The boy’s face flushed. At fourteen, to decide between home and duty is not easy. And there was his mother. Knowing him, the Doctor let him fight it out alone. Presently he squared his shoulders as one who has made his choice.

“I can’t help it if he does,” he said; “it isn’t right to ask me.”

“If he does, come straight here. Good-by!”

Sunday night the door-bell of the pastor’s study rang sharply. The Doctor laid down his book and answered it himself. On the threshold stood Karl with a small bundle done up in a bandana handkerchief.

“Well, I am fired,” he said.

“Come in, then. I’ll see you through.”

The boy brought in his bundle. It contained a shirt, three collars, and a pair of socks, hastily gathered up in his retreat. The Doctor hefted it.

“Going light,” he smiled. “Men fight better for it sometimes. Great battles have been won without baggage trains.”

The boy looked soberly at his all.

“I have got to win now, Doctor. Get me a job, will you?”

Things moved swiftly with Karl from that Sunday. Monday morning saw him at work as errand-boy in an office, earning enough for his keep at the boarding-house where his mother found him at times when his father was alone keeping bar. That night he registered at the nearest evening school to complete his course. The Doctor kept a grip on his studies, as he had promised, and saw him through. It was not easy sledding, but it was better than the smelly saloon. From the public school he graduated into the Cooper Institute, where his teachers soon took notice of the wide-awake lad. Karl was finding himself. He took naturally to the study of languages, and threw himself into it with all the ardor of an army marching without baggage train to meet an enemy. He had “got to win,” and he did. All the while he earned his living working as a clerk by day—with very little baggage yet to boast of—and sitting up nights with his books. When he graduated from the Institute, the battle was half won.

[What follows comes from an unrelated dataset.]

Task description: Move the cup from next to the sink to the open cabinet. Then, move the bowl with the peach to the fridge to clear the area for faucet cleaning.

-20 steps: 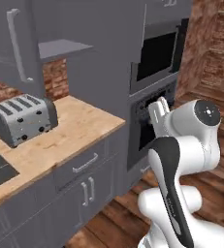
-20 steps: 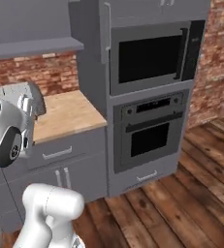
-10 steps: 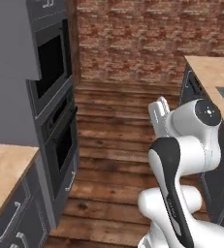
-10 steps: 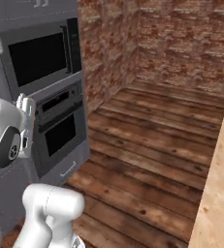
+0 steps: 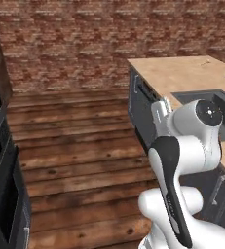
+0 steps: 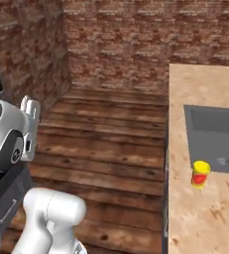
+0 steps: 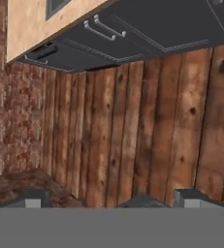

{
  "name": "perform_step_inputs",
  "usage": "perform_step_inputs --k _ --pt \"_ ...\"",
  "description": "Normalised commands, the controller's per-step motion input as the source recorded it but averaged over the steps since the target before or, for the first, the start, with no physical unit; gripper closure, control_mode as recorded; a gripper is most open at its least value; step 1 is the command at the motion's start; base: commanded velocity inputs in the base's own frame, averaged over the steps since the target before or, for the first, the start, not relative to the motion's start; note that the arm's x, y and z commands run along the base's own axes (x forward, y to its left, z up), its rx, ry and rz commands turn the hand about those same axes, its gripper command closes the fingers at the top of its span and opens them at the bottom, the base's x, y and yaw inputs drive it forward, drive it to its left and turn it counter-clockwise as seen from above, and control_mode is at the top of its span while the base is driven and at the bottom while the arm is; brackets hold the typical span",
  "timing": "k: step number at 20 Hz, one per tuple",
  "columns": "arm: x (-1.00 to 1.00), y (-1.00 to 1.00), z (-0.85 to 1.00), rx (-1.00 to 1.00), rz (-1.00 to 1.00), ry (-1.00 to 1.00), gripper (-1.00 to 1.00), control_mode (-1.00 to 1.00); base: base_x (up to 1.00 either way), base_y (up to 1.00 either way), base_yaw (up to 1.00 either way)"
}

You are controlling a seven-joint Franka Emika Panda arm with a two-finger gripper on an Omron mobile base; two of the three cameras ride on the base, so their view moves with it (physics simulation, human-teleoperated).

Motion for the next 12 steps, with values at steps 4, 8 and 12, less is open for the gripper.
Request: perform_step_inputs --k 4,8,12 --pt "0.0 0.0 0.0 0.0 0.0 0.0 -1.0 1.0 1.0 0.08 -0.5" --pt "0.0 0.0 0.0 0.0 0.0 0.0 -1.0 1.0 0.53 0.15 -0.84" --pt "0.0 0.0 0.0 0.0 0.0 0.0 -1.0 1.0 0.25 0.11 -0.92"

The other half he fought on his own ground, with the enemy’s tents in sight. His attainments procured for him a place in the Lenox Library, where his opportunity for reading was limited only by his ambition. He made American history and literature his special study, and in the course of time achieved great distinction in his field. “And they were married and lived happily ever after” might by right be added to his story. He did marry an East Side girl who had been his sweetheart while he was fighting his uphill battle, and they have to-day two daughters attending college.

It is the drawback to these stories that, being true, they must respect the privacy of their heroes. If that were not so, I should tell you that this hero’s name is not Karl, but one much better befitting his fight and his victory; that he was chosen historian of his home State, and held the office with credit until spoils politics thrust him aside, and that he lives to-day in the capital city of another State, an authority whose word is not lightly questioned on any matter pertaining to Americana. That is the record of the East Side boy who was driven from home for refusing to tend bar in his father’s saloon on Sunday because it was not right.

He never saw his father again. He tried more than once, but the door of his home was barred against him. Not with his mother’s consent; in long after years, when once again Dr. Schauffler preached at Olivet, a little German woman came up after the sermon and held out her hand to him.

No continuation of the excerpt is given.